What the task requires: Which lines come from the start of the records through the line that holds "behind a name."? Write them out word for word.

Data in this exercise:
───

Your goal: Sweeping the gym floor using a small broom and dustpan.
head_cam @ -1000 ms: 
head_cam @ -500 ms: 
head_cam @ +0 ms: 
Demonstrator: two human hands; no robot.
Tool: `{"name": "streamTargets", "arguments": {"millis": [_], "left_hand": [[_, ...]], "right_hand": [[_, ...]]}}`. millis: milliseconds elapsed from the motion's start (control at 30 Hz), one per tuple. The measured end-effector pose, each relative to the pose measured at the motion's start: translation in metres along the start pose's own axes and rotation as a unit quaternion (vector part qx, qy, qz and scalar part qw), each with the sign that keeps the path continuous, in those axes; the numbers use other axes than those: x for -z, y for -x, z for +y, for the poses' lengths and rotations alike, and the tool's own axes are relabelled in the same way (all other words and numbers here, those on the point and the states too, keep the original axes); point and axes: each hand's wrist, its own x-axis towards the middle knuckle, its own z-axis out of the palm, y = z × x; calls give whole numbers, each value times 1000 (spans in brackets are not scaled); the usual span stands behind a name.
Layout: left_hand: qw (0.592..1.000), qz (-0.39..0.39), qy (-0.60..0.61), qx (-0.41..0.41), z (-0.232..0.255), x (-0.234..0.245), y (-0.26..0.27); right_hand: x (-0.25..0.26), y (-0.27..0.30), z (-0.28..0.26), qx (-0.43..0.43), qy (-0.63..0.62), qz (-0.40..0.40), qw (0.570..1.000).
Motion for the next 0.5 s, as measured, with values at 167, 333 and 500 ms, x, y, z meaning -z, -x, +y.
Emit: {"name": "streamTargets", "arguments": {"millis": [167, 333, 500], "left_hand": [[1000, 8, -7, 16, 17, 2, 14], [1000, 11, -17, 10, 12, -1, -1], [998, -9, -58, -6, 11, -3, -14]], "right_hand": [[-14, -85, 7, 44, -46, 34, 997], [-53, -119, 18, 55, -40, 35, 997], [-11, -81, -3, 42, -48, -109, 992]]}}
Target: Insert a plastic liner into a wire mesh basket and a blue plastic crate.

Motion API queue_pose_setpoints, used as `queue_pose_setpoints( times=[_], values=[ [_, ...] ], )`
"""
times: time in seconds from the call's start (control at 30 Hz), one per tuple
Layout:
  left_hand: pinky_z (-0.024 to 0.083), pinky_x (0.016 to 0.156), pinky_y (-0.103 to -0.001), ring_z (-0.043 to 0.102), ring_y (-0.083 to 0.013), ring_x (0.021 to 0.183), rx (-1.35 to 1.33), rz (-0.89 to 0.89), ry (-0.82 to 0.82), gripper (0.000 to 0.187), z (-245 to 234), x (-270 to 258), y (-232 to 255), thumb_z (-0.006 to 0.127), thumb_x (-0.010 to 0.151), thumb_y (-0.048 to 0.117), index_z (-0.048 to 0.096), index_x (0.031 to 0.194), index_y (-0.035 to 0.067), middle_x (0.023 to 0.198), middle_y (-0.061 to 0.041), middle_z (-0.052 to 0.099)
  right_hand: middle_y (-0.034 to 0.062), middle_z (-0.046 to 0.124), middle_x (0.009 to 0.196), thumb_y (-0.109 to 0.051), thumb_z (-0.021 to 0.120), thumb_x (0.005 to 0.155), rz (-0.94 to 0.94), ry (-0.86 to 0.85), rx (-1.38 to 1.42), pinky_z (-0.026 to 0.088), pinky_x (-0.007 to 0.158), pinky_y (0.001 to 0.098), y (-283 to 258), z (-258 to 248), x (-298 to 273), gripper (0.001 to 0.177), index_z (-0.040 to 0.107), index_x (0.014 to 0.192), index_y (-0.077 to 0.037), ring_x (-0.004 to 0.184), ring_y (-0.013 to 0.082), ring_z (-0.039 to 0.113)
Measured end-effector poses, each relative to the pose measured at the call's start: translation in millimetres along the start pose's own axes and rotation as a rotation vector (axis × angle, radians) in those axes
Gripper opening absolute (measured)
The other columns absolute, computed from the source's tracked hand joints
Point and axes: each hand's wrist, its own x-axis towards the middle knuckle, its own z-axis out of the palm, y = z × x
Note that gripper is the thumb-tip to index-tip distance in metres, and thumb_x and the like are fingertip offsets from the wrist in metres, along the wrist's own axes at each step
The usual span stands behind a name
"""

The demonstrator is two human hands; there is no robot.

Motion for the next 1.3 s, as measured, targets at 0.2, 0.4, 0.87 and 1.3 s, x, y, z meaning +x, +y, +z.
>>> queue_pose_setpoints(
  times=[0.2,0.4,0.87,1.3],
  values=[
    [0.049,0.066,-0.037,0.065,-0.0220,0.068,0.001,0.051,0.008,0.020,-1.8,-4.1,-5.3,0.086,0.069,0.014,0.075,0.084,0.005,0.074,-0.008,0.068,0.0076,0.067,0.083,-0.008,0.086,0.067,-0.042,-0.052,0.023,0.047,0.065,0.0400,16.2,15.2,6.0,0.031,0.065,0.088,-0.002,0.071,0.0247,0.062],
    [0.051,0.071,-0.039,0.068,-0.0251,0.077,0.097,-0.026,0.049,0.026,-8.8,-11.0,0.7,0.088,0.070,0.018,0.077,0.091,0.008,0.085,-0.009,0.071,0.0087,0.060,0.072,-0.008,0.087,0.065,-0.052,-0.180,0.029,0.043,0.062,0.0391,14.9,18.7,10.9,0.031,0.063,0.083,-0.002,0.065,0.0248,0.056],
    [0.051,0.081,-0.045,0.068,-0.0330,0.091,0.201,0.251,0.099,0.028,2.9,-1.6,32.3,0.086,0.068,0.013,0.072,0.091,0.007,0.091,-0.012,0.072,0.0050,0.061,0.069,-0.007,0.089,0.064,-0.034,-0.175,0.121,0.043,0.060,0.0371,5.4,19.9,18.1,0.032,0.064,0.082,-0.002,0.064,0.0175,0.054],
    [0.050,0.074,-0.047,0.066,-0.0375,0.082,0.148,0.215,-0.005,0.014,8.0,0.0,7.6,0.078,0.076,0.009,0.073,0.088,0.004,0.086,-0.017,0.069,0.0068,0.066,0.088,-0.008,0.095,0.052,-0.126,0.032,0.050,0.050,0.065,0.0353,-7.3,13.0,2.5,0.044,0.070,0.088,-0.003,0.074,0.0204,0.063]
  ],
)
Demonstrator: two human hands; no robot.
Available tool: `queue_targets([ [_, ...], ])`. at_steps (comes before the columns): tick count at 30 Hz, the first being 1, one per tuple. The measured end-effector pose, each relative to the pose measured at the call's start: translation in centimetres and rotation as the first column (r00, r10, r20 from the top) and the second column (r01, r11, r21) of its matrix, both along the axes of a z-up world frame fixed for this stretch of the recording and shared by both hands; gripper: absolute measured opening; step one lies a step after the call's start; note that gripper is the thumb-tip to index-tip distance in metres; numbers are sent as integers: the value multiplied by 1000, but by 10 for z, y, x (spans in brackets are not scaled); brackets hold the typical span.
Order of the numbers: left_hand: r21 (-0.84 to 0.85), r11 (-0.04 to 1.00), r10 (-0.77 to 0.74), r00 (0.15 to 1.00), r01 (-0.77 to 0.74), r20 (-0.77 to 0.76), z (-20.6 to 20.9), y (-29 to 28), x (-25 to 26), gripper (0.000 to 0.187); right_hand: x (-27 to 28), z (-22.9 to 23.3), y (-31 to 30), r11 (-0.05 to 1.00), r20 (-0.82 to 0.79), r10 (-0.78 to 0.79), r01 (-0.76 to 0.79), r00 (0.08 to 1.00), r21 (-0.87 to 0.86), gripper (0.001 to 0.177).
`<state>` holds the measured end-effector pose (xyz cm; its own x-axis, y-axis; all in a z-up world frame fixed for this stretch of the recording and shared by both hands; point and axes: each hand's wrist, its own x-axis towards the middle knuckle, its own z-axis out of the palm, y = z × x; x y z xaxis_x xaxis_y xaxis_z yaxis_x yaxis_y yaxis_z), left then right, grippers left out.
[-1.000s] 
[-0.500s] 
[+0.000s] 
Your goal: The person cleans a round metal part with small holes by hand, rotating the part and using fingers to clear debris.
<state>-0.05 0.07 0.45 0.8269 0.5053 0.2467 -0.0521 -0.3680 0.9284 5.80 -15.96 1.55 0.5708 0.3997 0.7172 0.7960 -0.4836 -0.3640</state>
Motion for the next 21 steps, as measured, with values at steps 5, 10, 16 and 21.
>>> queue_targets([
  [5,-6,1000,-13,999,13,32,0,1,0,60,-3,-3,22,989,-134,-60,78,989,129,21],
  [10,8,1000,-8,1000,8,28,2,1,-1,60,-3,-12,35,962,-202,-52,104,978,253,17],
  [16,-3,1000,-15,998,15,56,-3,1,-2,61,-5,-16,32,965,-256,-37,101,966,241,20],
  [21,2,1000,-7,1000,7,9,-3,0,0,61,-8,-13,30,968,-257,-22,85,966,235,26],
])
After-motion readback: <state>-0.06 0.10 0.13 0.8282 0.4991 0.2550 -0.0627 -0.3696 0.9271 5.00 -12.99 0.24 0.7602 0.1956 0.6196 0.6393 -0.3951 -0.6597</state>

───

Task solution:
Your goal: Sweeping the gym floor using a small broom and dustpan.
head_cam @ -1000 ms: 
head_cam @ -500 ms: 
head_cam @ +0 ms: 
Demonstrator: two human hands; no robot.
Tool: `{"name": "streamTargets", "arguments": {"millis": [_], "left_hand": [[_, ...]], "right_hand": [[_, ...]]}}`. millis: milliseconds elapsed from the motion's start (control at 30 Hz), one per tuple. The measured end-effector pose, each relative to the pose measured at the motion's start: translation in metres along the start pose's own axes and rotation as a unit quaternion (vector part qx, qy, qz and scalar part qw), each with the sign that keeps the path continuous, in those axes; the numbers use other axes than those: x for -z, y for -x, z for +y, for the poses' lengths and rotations alike, and the tool's own axes are relabelled in the same way (all other words and numbers here, those on the point and the states too, keep the original axes); point and axes: each hand's wrist, its own x-axis towards the middle knuckle, its own z-axis out of the palm, y = z × x; calls give whole numbers, each value times 1000 (spans in brackets are not scaled); the usual span stands behind a name.

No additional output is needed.